I cried in Dollar Tree on Saturday. No, it wasn’t from nostalgia or the incredibly great deals they have there. It wasn’t over the fact I used to work there. Let me be raw with you all today… bear with me as I may cry again on this.
It all started with a Halloween display full of knick-knacks. You know those little porcelain-esque figurines that are themed for the various holidays? Yeah, those threw me into a whirlwhind. How could something so small and seemingly meaningless have such a profound effect on me? The immediate attachment in my mind of those is to my mamaw. (for all you non-Southern readers that’s a term we use for grandmother alot in the South, mainly Tennessee)
She used to buy those alot, in the years following my papaw’s passing. She had a routine. One of my uncles or my mom would take her to stay at her sister’s house on Friday nights. My mamaw never learned to drive, which I think is a daring and bold move. They would have dinner, a sleepover, and enjoy life together as widows. It was an endearing bond to see them together, acting as if they were 16 again and not well into their 70s.
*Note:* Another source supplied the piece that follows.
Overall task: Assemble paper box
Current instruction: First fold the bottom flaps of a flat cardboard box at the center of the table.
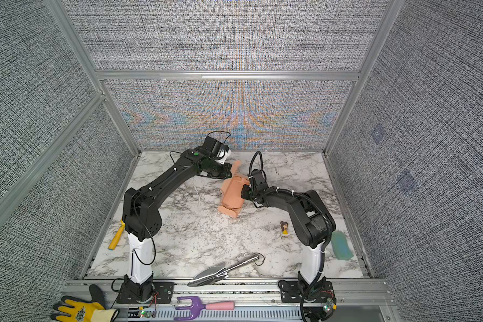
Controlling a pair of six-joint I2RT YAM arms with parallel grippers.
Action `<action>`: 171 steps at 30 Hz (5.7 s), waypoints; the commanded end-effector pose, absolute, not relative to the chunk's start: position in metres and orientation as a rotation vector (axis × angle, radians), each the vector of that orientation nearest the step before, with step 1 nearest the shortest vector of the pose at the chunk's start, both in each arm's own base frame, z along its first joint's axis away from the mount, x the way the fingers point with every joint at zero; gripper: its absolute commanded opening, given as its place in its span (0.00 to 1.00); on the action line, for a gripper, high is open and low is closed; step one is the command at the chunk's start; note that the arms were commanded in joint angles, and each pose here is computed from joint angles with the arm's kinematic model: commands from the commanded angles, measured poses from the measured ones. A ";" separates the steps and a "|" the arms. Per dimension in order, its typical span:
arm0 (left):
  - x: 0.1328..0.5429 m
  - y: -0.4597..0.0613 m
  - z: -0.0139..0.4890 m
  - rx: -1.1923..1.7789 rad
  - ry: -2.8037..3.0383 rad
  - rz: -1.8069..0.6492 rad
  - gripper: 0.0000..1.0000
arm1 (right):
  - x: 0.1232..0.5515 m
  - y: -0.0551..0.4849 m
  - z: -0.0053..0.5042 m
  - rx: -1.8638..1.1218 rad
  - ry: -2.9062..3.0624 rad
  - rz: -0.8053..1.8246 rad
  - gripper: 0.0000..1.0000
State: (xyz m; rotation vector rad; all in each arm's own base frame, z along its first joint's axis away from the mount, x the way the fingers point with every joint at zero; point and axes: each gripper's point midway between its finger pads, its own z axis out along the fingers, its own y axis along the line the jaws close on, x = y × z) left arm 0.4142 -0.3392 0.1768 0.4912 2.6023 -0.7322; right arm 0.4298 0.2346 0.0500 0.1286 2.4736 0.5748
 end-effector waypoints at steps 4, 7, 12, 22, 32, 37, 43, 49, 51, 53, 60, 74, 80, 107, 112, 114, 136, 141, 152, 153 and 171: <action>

On Saturdays they would walk to Wal-Mart that rested below my great aunt’s apartment and spend the day in the shopping center there.
Dollar Tree was at the end of that shopping center where Wal-Mart was, and they would stop in to find treasures. This is where she found those lovely figurines often. When I was home from my first year from college, I decided working there part time would be great since everything cost $1 and it was relatively easy to straighten stuff. They both would come in often and visit me while I was working. The staff knew them, and loved them as if they were their own family.
My mamaw passed five years ago around Mother’s Day. It was a difficult time in my life around her passing as I was incredibly close to her, and felt like a piece of my life was vacant and empty. She had such an influence in my life, as did my papaw who passed when I was young but whose voice still resonates in my heart. For a couple of years in my childhood I was able to spend my summers with her, and I cherish the impact that had on me even now at 31.
She taught me how to stifle a laugh so that people knew just how much you enjoyed them while still being a lady in their presence. She taught me how to thread a needle, and sew everything by hand. She showed me there were two important things in a day to never miss, a story and the weather. (She always watched Days of Our Lives, and the local weather report) She taught me to never place my pocketbook (cause that’s truly what you call them) on the ground, but always in your lap. She taught me to enjoy the sweetness of life, eventhough you might be diabetic. She showed me that true love is loving someone even after they are gone. She exhibited that love is loving a child when it’s not your blood. She taught me fresh fruit is the best fruit, and even better when you grow it yourself. She taught me sisterly bonds are never broken, regardless of how old you are.
Most of all, she taught me God loves me more than a grandparent could, more than a parent could, and that kind of love is the best thing for a person to know and to show. That is a treasure that won’t fade away with time.